Disposing of our own waste would take us back to fertilizer, like in the Third World, and this was highly moral and harmonious with nature and therefore very acceptable. I mentioned that there might be problems with hospitals (which could suffer hygienically if their buildings were all replaced with large hand-dug holes in the ground); and medicines, which - at least for the time being - were made in factories. But someone else remarked that most of our ills are a matter of spiritual imbalance anyhow, and the experience of a pure and unpolluted world would eliminate this imbalance and probably cure cancer, schizophrenia, and appendicitis and other signs of spiritual malaise.

Then it occurred to us that the cattle population is a major source of greenhouse gases. In fact the whole of the animal population was polluting the world. All those animals are breaking wind all the time, which constitutes a major threat to the ozone layer, violates the purity of the atmosphere, and raises the temperature of the planet.

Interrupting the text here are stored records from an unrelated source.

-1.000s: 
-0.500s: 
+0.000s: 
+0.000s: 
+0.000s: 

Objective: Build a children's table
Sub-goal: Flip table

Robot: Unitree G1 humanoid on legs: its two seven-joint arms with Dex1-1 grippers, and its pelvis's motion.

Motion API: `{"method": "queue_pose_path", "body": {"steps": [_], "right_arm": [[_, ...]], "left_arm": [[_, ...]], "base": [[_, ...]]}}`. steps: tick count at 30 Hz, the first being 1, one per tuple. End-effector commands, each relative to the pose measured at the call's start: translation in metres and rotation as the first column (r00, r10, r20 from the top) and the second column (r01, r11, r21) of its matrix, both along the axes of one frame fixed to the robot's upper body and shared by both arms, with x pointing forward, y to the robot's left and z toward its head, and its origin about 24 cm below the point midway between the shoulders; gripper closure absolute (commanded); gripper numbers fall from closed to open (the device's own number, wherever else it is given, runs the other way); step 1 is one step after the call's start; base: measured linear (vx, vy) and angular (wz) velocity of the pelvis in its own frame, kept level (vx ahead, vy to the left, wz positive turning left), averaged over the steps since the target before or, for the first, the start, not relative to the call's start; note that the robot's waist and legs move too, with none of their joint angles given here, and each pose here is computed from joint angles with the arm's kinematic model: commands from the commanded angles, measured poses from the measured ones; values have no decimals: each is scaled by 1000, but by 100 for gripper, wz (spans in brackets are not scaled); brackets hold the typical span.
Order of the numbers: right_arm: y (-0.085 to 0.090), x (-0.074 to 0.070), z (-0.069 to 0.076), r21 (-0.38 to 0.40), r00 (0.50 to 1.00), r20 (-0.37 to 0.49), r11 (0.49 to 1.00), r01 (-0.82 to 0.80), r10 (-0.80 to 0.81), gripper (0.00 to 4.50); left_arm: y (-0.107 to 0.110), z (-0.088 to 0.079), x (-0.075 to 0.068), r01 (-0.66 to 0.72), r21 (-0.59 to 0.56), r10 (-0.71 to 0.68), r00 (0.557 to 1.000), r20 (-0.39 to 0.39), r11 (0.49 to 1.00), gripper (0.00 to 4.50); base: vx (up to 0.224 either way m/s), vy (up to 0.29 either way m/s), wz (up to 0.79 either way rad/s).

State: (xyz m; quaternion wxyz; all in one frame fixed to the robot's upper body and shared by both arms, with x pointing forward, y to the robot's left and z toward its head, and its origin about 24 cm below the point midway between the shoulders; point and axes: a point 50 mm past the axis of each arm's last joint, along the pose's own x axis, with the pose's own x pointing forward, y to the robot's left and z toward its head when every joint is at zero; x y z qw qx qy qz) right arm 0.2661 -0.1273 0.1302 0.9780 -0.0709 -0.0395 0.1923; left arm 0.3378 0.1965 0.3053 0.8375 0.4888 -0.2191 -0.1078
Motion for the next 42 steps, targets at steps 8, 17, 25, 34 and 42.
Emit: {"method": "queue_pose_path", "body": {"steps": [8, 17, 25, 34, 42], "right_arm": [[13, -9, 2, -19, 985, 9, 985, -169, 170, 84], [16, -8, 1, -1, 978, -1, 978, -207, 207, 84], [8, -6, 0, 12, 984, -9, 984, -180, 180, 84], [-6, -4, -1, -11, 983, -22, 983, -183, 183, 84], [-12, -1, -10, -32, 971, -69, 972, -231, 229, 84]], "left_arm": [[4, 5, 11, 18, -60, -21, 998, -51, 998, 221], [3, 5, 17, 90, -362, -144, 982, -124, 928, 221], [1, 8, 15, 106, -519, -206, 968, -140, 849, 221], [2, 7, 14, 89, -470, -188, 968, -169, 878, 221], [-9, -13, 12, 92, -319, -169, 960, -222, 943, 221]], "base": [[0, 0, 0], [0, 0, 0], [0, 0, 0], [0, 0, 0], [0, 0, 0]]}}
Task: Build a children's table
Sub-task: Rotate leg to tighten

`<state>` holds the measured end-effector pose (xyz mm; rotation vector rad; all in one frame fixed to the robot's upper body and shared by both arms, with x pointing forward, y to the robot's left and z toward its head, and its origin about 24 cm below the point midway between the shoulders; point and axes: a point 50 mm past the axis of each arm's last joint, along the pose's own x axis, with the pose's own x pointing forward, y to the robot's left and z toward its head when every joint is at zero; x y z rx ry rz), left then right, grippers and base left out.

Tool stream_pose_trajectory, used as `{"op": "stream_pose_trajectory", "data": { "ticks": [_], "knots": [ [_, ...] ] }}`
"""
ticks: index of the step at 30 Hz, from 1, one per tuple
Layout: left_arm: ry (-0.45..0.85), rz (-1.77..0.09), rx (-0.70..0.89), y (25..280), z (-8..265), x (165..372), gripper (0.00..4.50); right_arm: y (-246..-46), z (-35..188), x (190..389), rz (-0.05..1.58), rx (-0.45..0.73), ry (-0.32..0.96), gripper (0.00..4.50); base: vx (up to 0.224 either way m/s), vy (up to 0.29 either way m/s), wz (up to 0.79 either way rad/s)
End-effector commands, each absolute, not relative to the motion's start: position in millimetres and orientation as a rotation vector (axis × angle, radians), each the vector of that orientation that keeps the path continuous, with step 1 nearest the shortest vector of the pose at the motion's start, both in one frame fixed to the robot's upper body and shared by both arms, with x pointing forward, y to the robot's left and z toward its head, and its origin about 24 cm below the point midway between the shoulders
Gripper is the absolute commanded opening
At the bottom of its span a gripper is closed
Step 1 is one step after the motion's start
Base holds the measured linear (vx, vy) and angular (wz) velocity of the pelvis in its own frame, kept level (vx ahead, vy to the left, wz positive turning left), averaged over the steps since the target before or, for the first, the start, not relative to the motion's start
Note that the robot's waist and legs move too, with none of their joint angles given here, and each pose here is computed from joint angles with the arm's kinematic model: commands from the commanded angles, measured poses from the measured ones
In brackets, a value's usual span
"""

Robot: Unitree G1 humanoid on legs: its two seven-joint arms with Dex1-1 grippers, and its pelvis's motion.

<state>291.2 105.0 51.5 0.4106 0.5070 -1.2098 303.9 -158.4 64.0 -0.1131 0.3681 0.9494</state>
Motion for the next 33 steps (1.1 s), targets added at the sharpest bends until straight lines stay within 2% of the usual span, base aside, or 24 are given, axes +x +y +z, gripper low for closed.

Someone observed that if we phased out all the animals, this would eliminate that problem, and there would be a supply of bones for fertilizer, and fresh meat to eat raw. This left the problem of human population. Then we saw that if we just phased out all the people, this would solve all of the pollution problems - if not at a stroke, then at least gradually, which was better than nothing, and might save the world in the long run.

We were about to design ways to do this, when the explosion of property prices in Hampstead forced our branch of Friends Of The Earth to scatter out and live in other places, and we lost touch with each other. One or two of the group returned to America and joined the Democratic Party; I am delighted to see that their influence is now surfacing in the concerns of Al Gore and Mr. Clinton's speeches. It may be that those plans we discussed so passionately all those years ago in Hampstead will be take in hand at last and placed on a practical footing. Our leaders will make tough for fuel-consumers and other polluters' we will all move along smartly toward saving the earth. Congratulations to Mr. Clinton on his conversion to our cause.

Herb Greer is an author and playwright living in London.